Given material START

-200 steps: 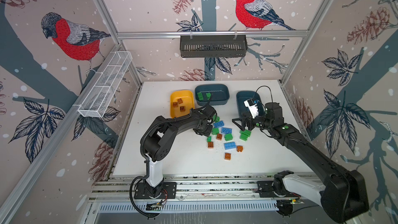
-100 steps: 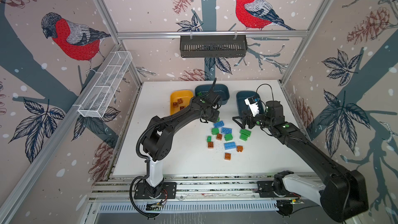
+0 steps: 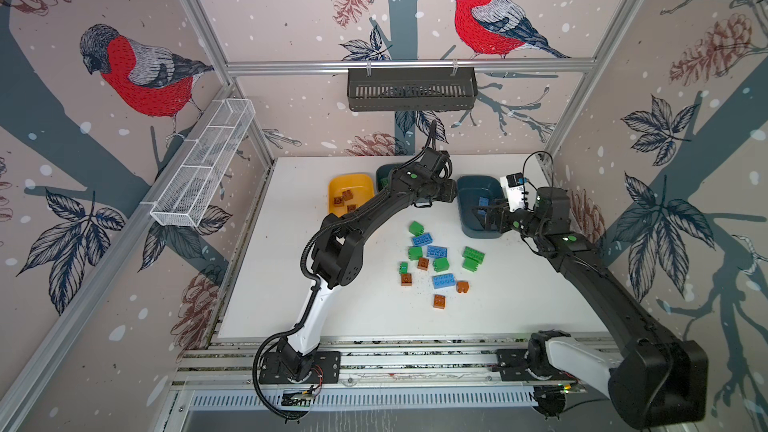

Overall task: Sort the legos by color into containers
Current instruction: 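Carry the light-blue sloped brick into the large teal tub and release, then return the left gripper to the pile and grasp a green brick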

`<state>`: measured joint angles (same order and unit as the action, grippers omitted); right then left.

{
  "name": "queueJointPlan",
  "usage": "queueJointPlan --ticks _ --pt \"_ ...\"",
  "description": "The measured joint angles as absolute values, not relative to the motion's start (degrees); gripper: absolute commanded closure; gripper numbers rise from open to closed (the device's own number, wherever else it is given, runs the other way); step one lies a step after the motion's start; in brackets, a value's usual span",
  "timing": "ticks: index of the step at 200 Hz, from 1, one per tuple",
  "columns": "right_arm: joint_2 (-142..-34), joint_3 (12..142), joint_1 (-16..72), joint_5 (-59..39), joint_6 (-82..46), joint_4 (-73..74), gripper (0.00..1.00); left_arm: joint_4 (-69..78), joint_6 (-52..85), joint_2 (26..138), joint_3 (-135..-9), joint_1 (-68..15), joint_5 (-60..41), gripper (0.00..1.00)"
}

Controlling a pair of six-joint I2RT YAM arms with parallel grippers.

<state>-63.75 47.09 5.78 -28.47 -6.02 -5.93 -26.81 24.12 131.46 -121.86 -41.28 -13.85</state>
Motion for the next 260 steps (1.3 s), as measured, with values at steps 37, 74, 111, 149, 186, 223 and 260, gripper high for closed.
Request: queueJointPlan --ticks 37,74,111,149,186,223,260 --pt "-63.7 47.8 4.1 -27.3 -6.3 -5.8 0.01 -17.0 27.1 136.7 -122.3 -42.0 -16.9 0.63" --pt "-63.9 48.1 3.6 -26.3 -6.2 -6.0 0.0 -10.5 28.1 142.7 -127.4 -43.4 -16.9 0.58" --pt "-63.7 48.1 2.9 -23.6 -5.6 -7.5 0.01 -10.5 27.1 146.1 -131.6 -43.8 -15.9 0.2" --pt "-62.8 48.0 1.7 -23.0 -4.6 -8.4 0.01 -14.2 23.2 143.2 -132.0 -43.8 -13.0 0.09" --pt "-62.8 48.0 1.7 -24.9 -4.6 -8.5 0.01 -24.0 18.4 134.9 -128.6 -43.8 -8.4 0.11" --pt "-63.2 47.9 1.8 -27.8 -4.8 -8.5 0.0 -35.7 18.5 126.5 -117.5 -43.8 -1.6 0.17" --pt "-63.2 47.0 2.6 -28.9 -6.0 -8.5 0.0 -43.3 22.6 120.0 -108.1 -44.1 2.7 0.19"
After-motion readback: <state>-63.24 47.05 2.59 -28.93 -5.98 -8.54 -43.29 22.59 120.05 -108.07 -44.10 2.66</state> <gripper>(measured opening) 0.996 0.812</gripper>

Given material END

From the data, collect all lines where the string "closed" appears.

  "description": "The measured joint angles as absolute values, not relative to the motion's start (degrees); gripper: absolute commanded closure; gripper numbers rise from open to closed (the device's own number, wherever else it is given, runs the other way); step one lies a step after the motion's start; in brackets, a value's usual span",
Motion for the next 260 steps (1.3 s), as measured, with values at steps 37, 74, 111, 149, 186, 223 and 260, gripper high for closed.

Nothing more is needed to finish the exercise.